Le trajet est silencieux. Elle n'accuse pas, Sara, comme elle ne cherche pas à excuser ; elle a des discours tout préparés au creux de son cerveau, il ne manquerait qu'un signal pour qu'elle les débite de la manière la plus naturelle possible, elle et son joli sourire d'enfant.
Elle a bientôt dix-neuf ans.
C'est le froid de la nuit qui le lui rappelle, alors qu'elle serre sa couverture entre ses doigts. Elle est là depuis huit ans. Bientôt plus de la moitié de sa vie. Elle pourrait en parler pendant des heures, y penser pendant des semaines, mais là, il n'y a que l'implacable fait qui s'insinue dans son cerveau, aussi froid et beau que sont les flocons en hiver : ils existent, et on les laisse être.
La porte est devant elle.

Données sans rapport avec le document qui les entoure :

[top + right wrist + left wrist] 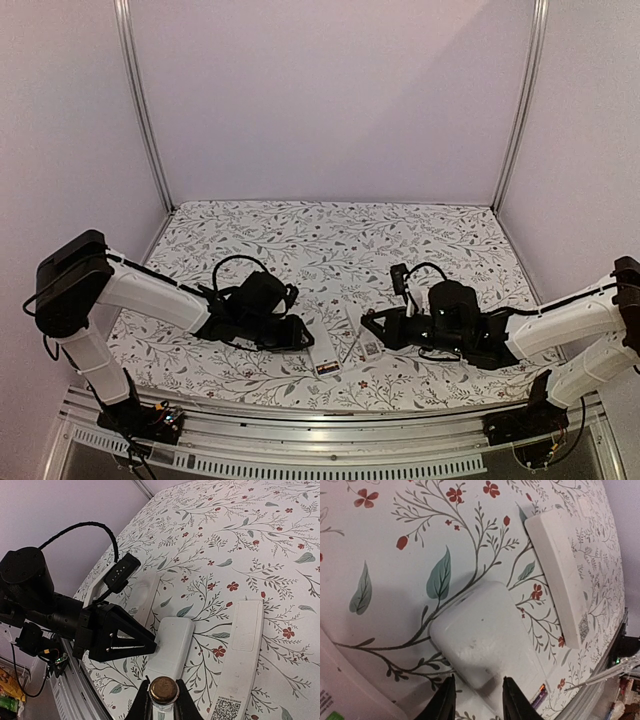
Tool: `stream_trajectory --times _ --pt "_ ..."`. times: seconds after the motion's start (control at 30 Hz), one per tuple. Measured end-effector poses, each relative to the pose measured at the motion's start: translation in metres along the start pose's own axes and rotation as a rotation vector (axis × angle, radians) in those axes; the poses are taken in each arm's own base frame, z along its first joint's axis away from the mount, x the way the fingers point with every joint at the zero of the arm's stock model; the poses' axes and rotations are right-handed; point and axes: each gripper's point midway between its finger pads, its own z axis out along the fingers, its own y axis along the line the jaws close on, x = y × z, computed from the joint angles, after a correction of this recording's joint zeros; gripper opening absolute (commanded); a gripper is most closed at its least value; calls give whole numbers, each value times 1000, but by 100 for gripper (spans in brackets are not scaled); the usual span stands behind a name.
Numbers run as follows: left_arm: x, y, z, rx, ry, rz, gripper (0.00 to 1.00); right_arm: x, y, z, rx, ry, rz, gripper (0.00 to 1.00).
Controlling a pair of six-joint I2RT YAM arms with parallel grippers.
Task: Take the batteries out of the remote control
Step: Adjust the remote control without the battery cover at the center of the board.
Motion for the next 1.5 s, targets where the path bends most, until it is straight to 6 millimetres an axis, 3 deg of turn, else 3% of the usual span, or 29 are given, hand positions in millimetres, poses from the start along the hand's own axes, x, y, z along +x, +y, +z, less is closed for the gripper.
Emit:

Il y a un silence de plus, celui qui rend les choses plus compliquées au fur et à mesure qu'il s'allonge -il le brise et oh, ce n'est que connivence et politesse. Ce n'est pas pour autant non porté par le cœur, elle ne le nie pas, mais la chaleur des mots de Toshizo n'arrive pas à dérider les glaciers qui se forment à la surface de la nuit. Merci. Elle reprend possession du fauteuil en une inclinaison de doigt. Bonne soirée à vous aussi. Elle a le sourire de ceux qui dorment déjà et qui auraient préféré rêver ; la porte s'ouvre, elle avance. La porte se referme, mais elle reste en place.
Il y a le vide qui creuse dans son buste.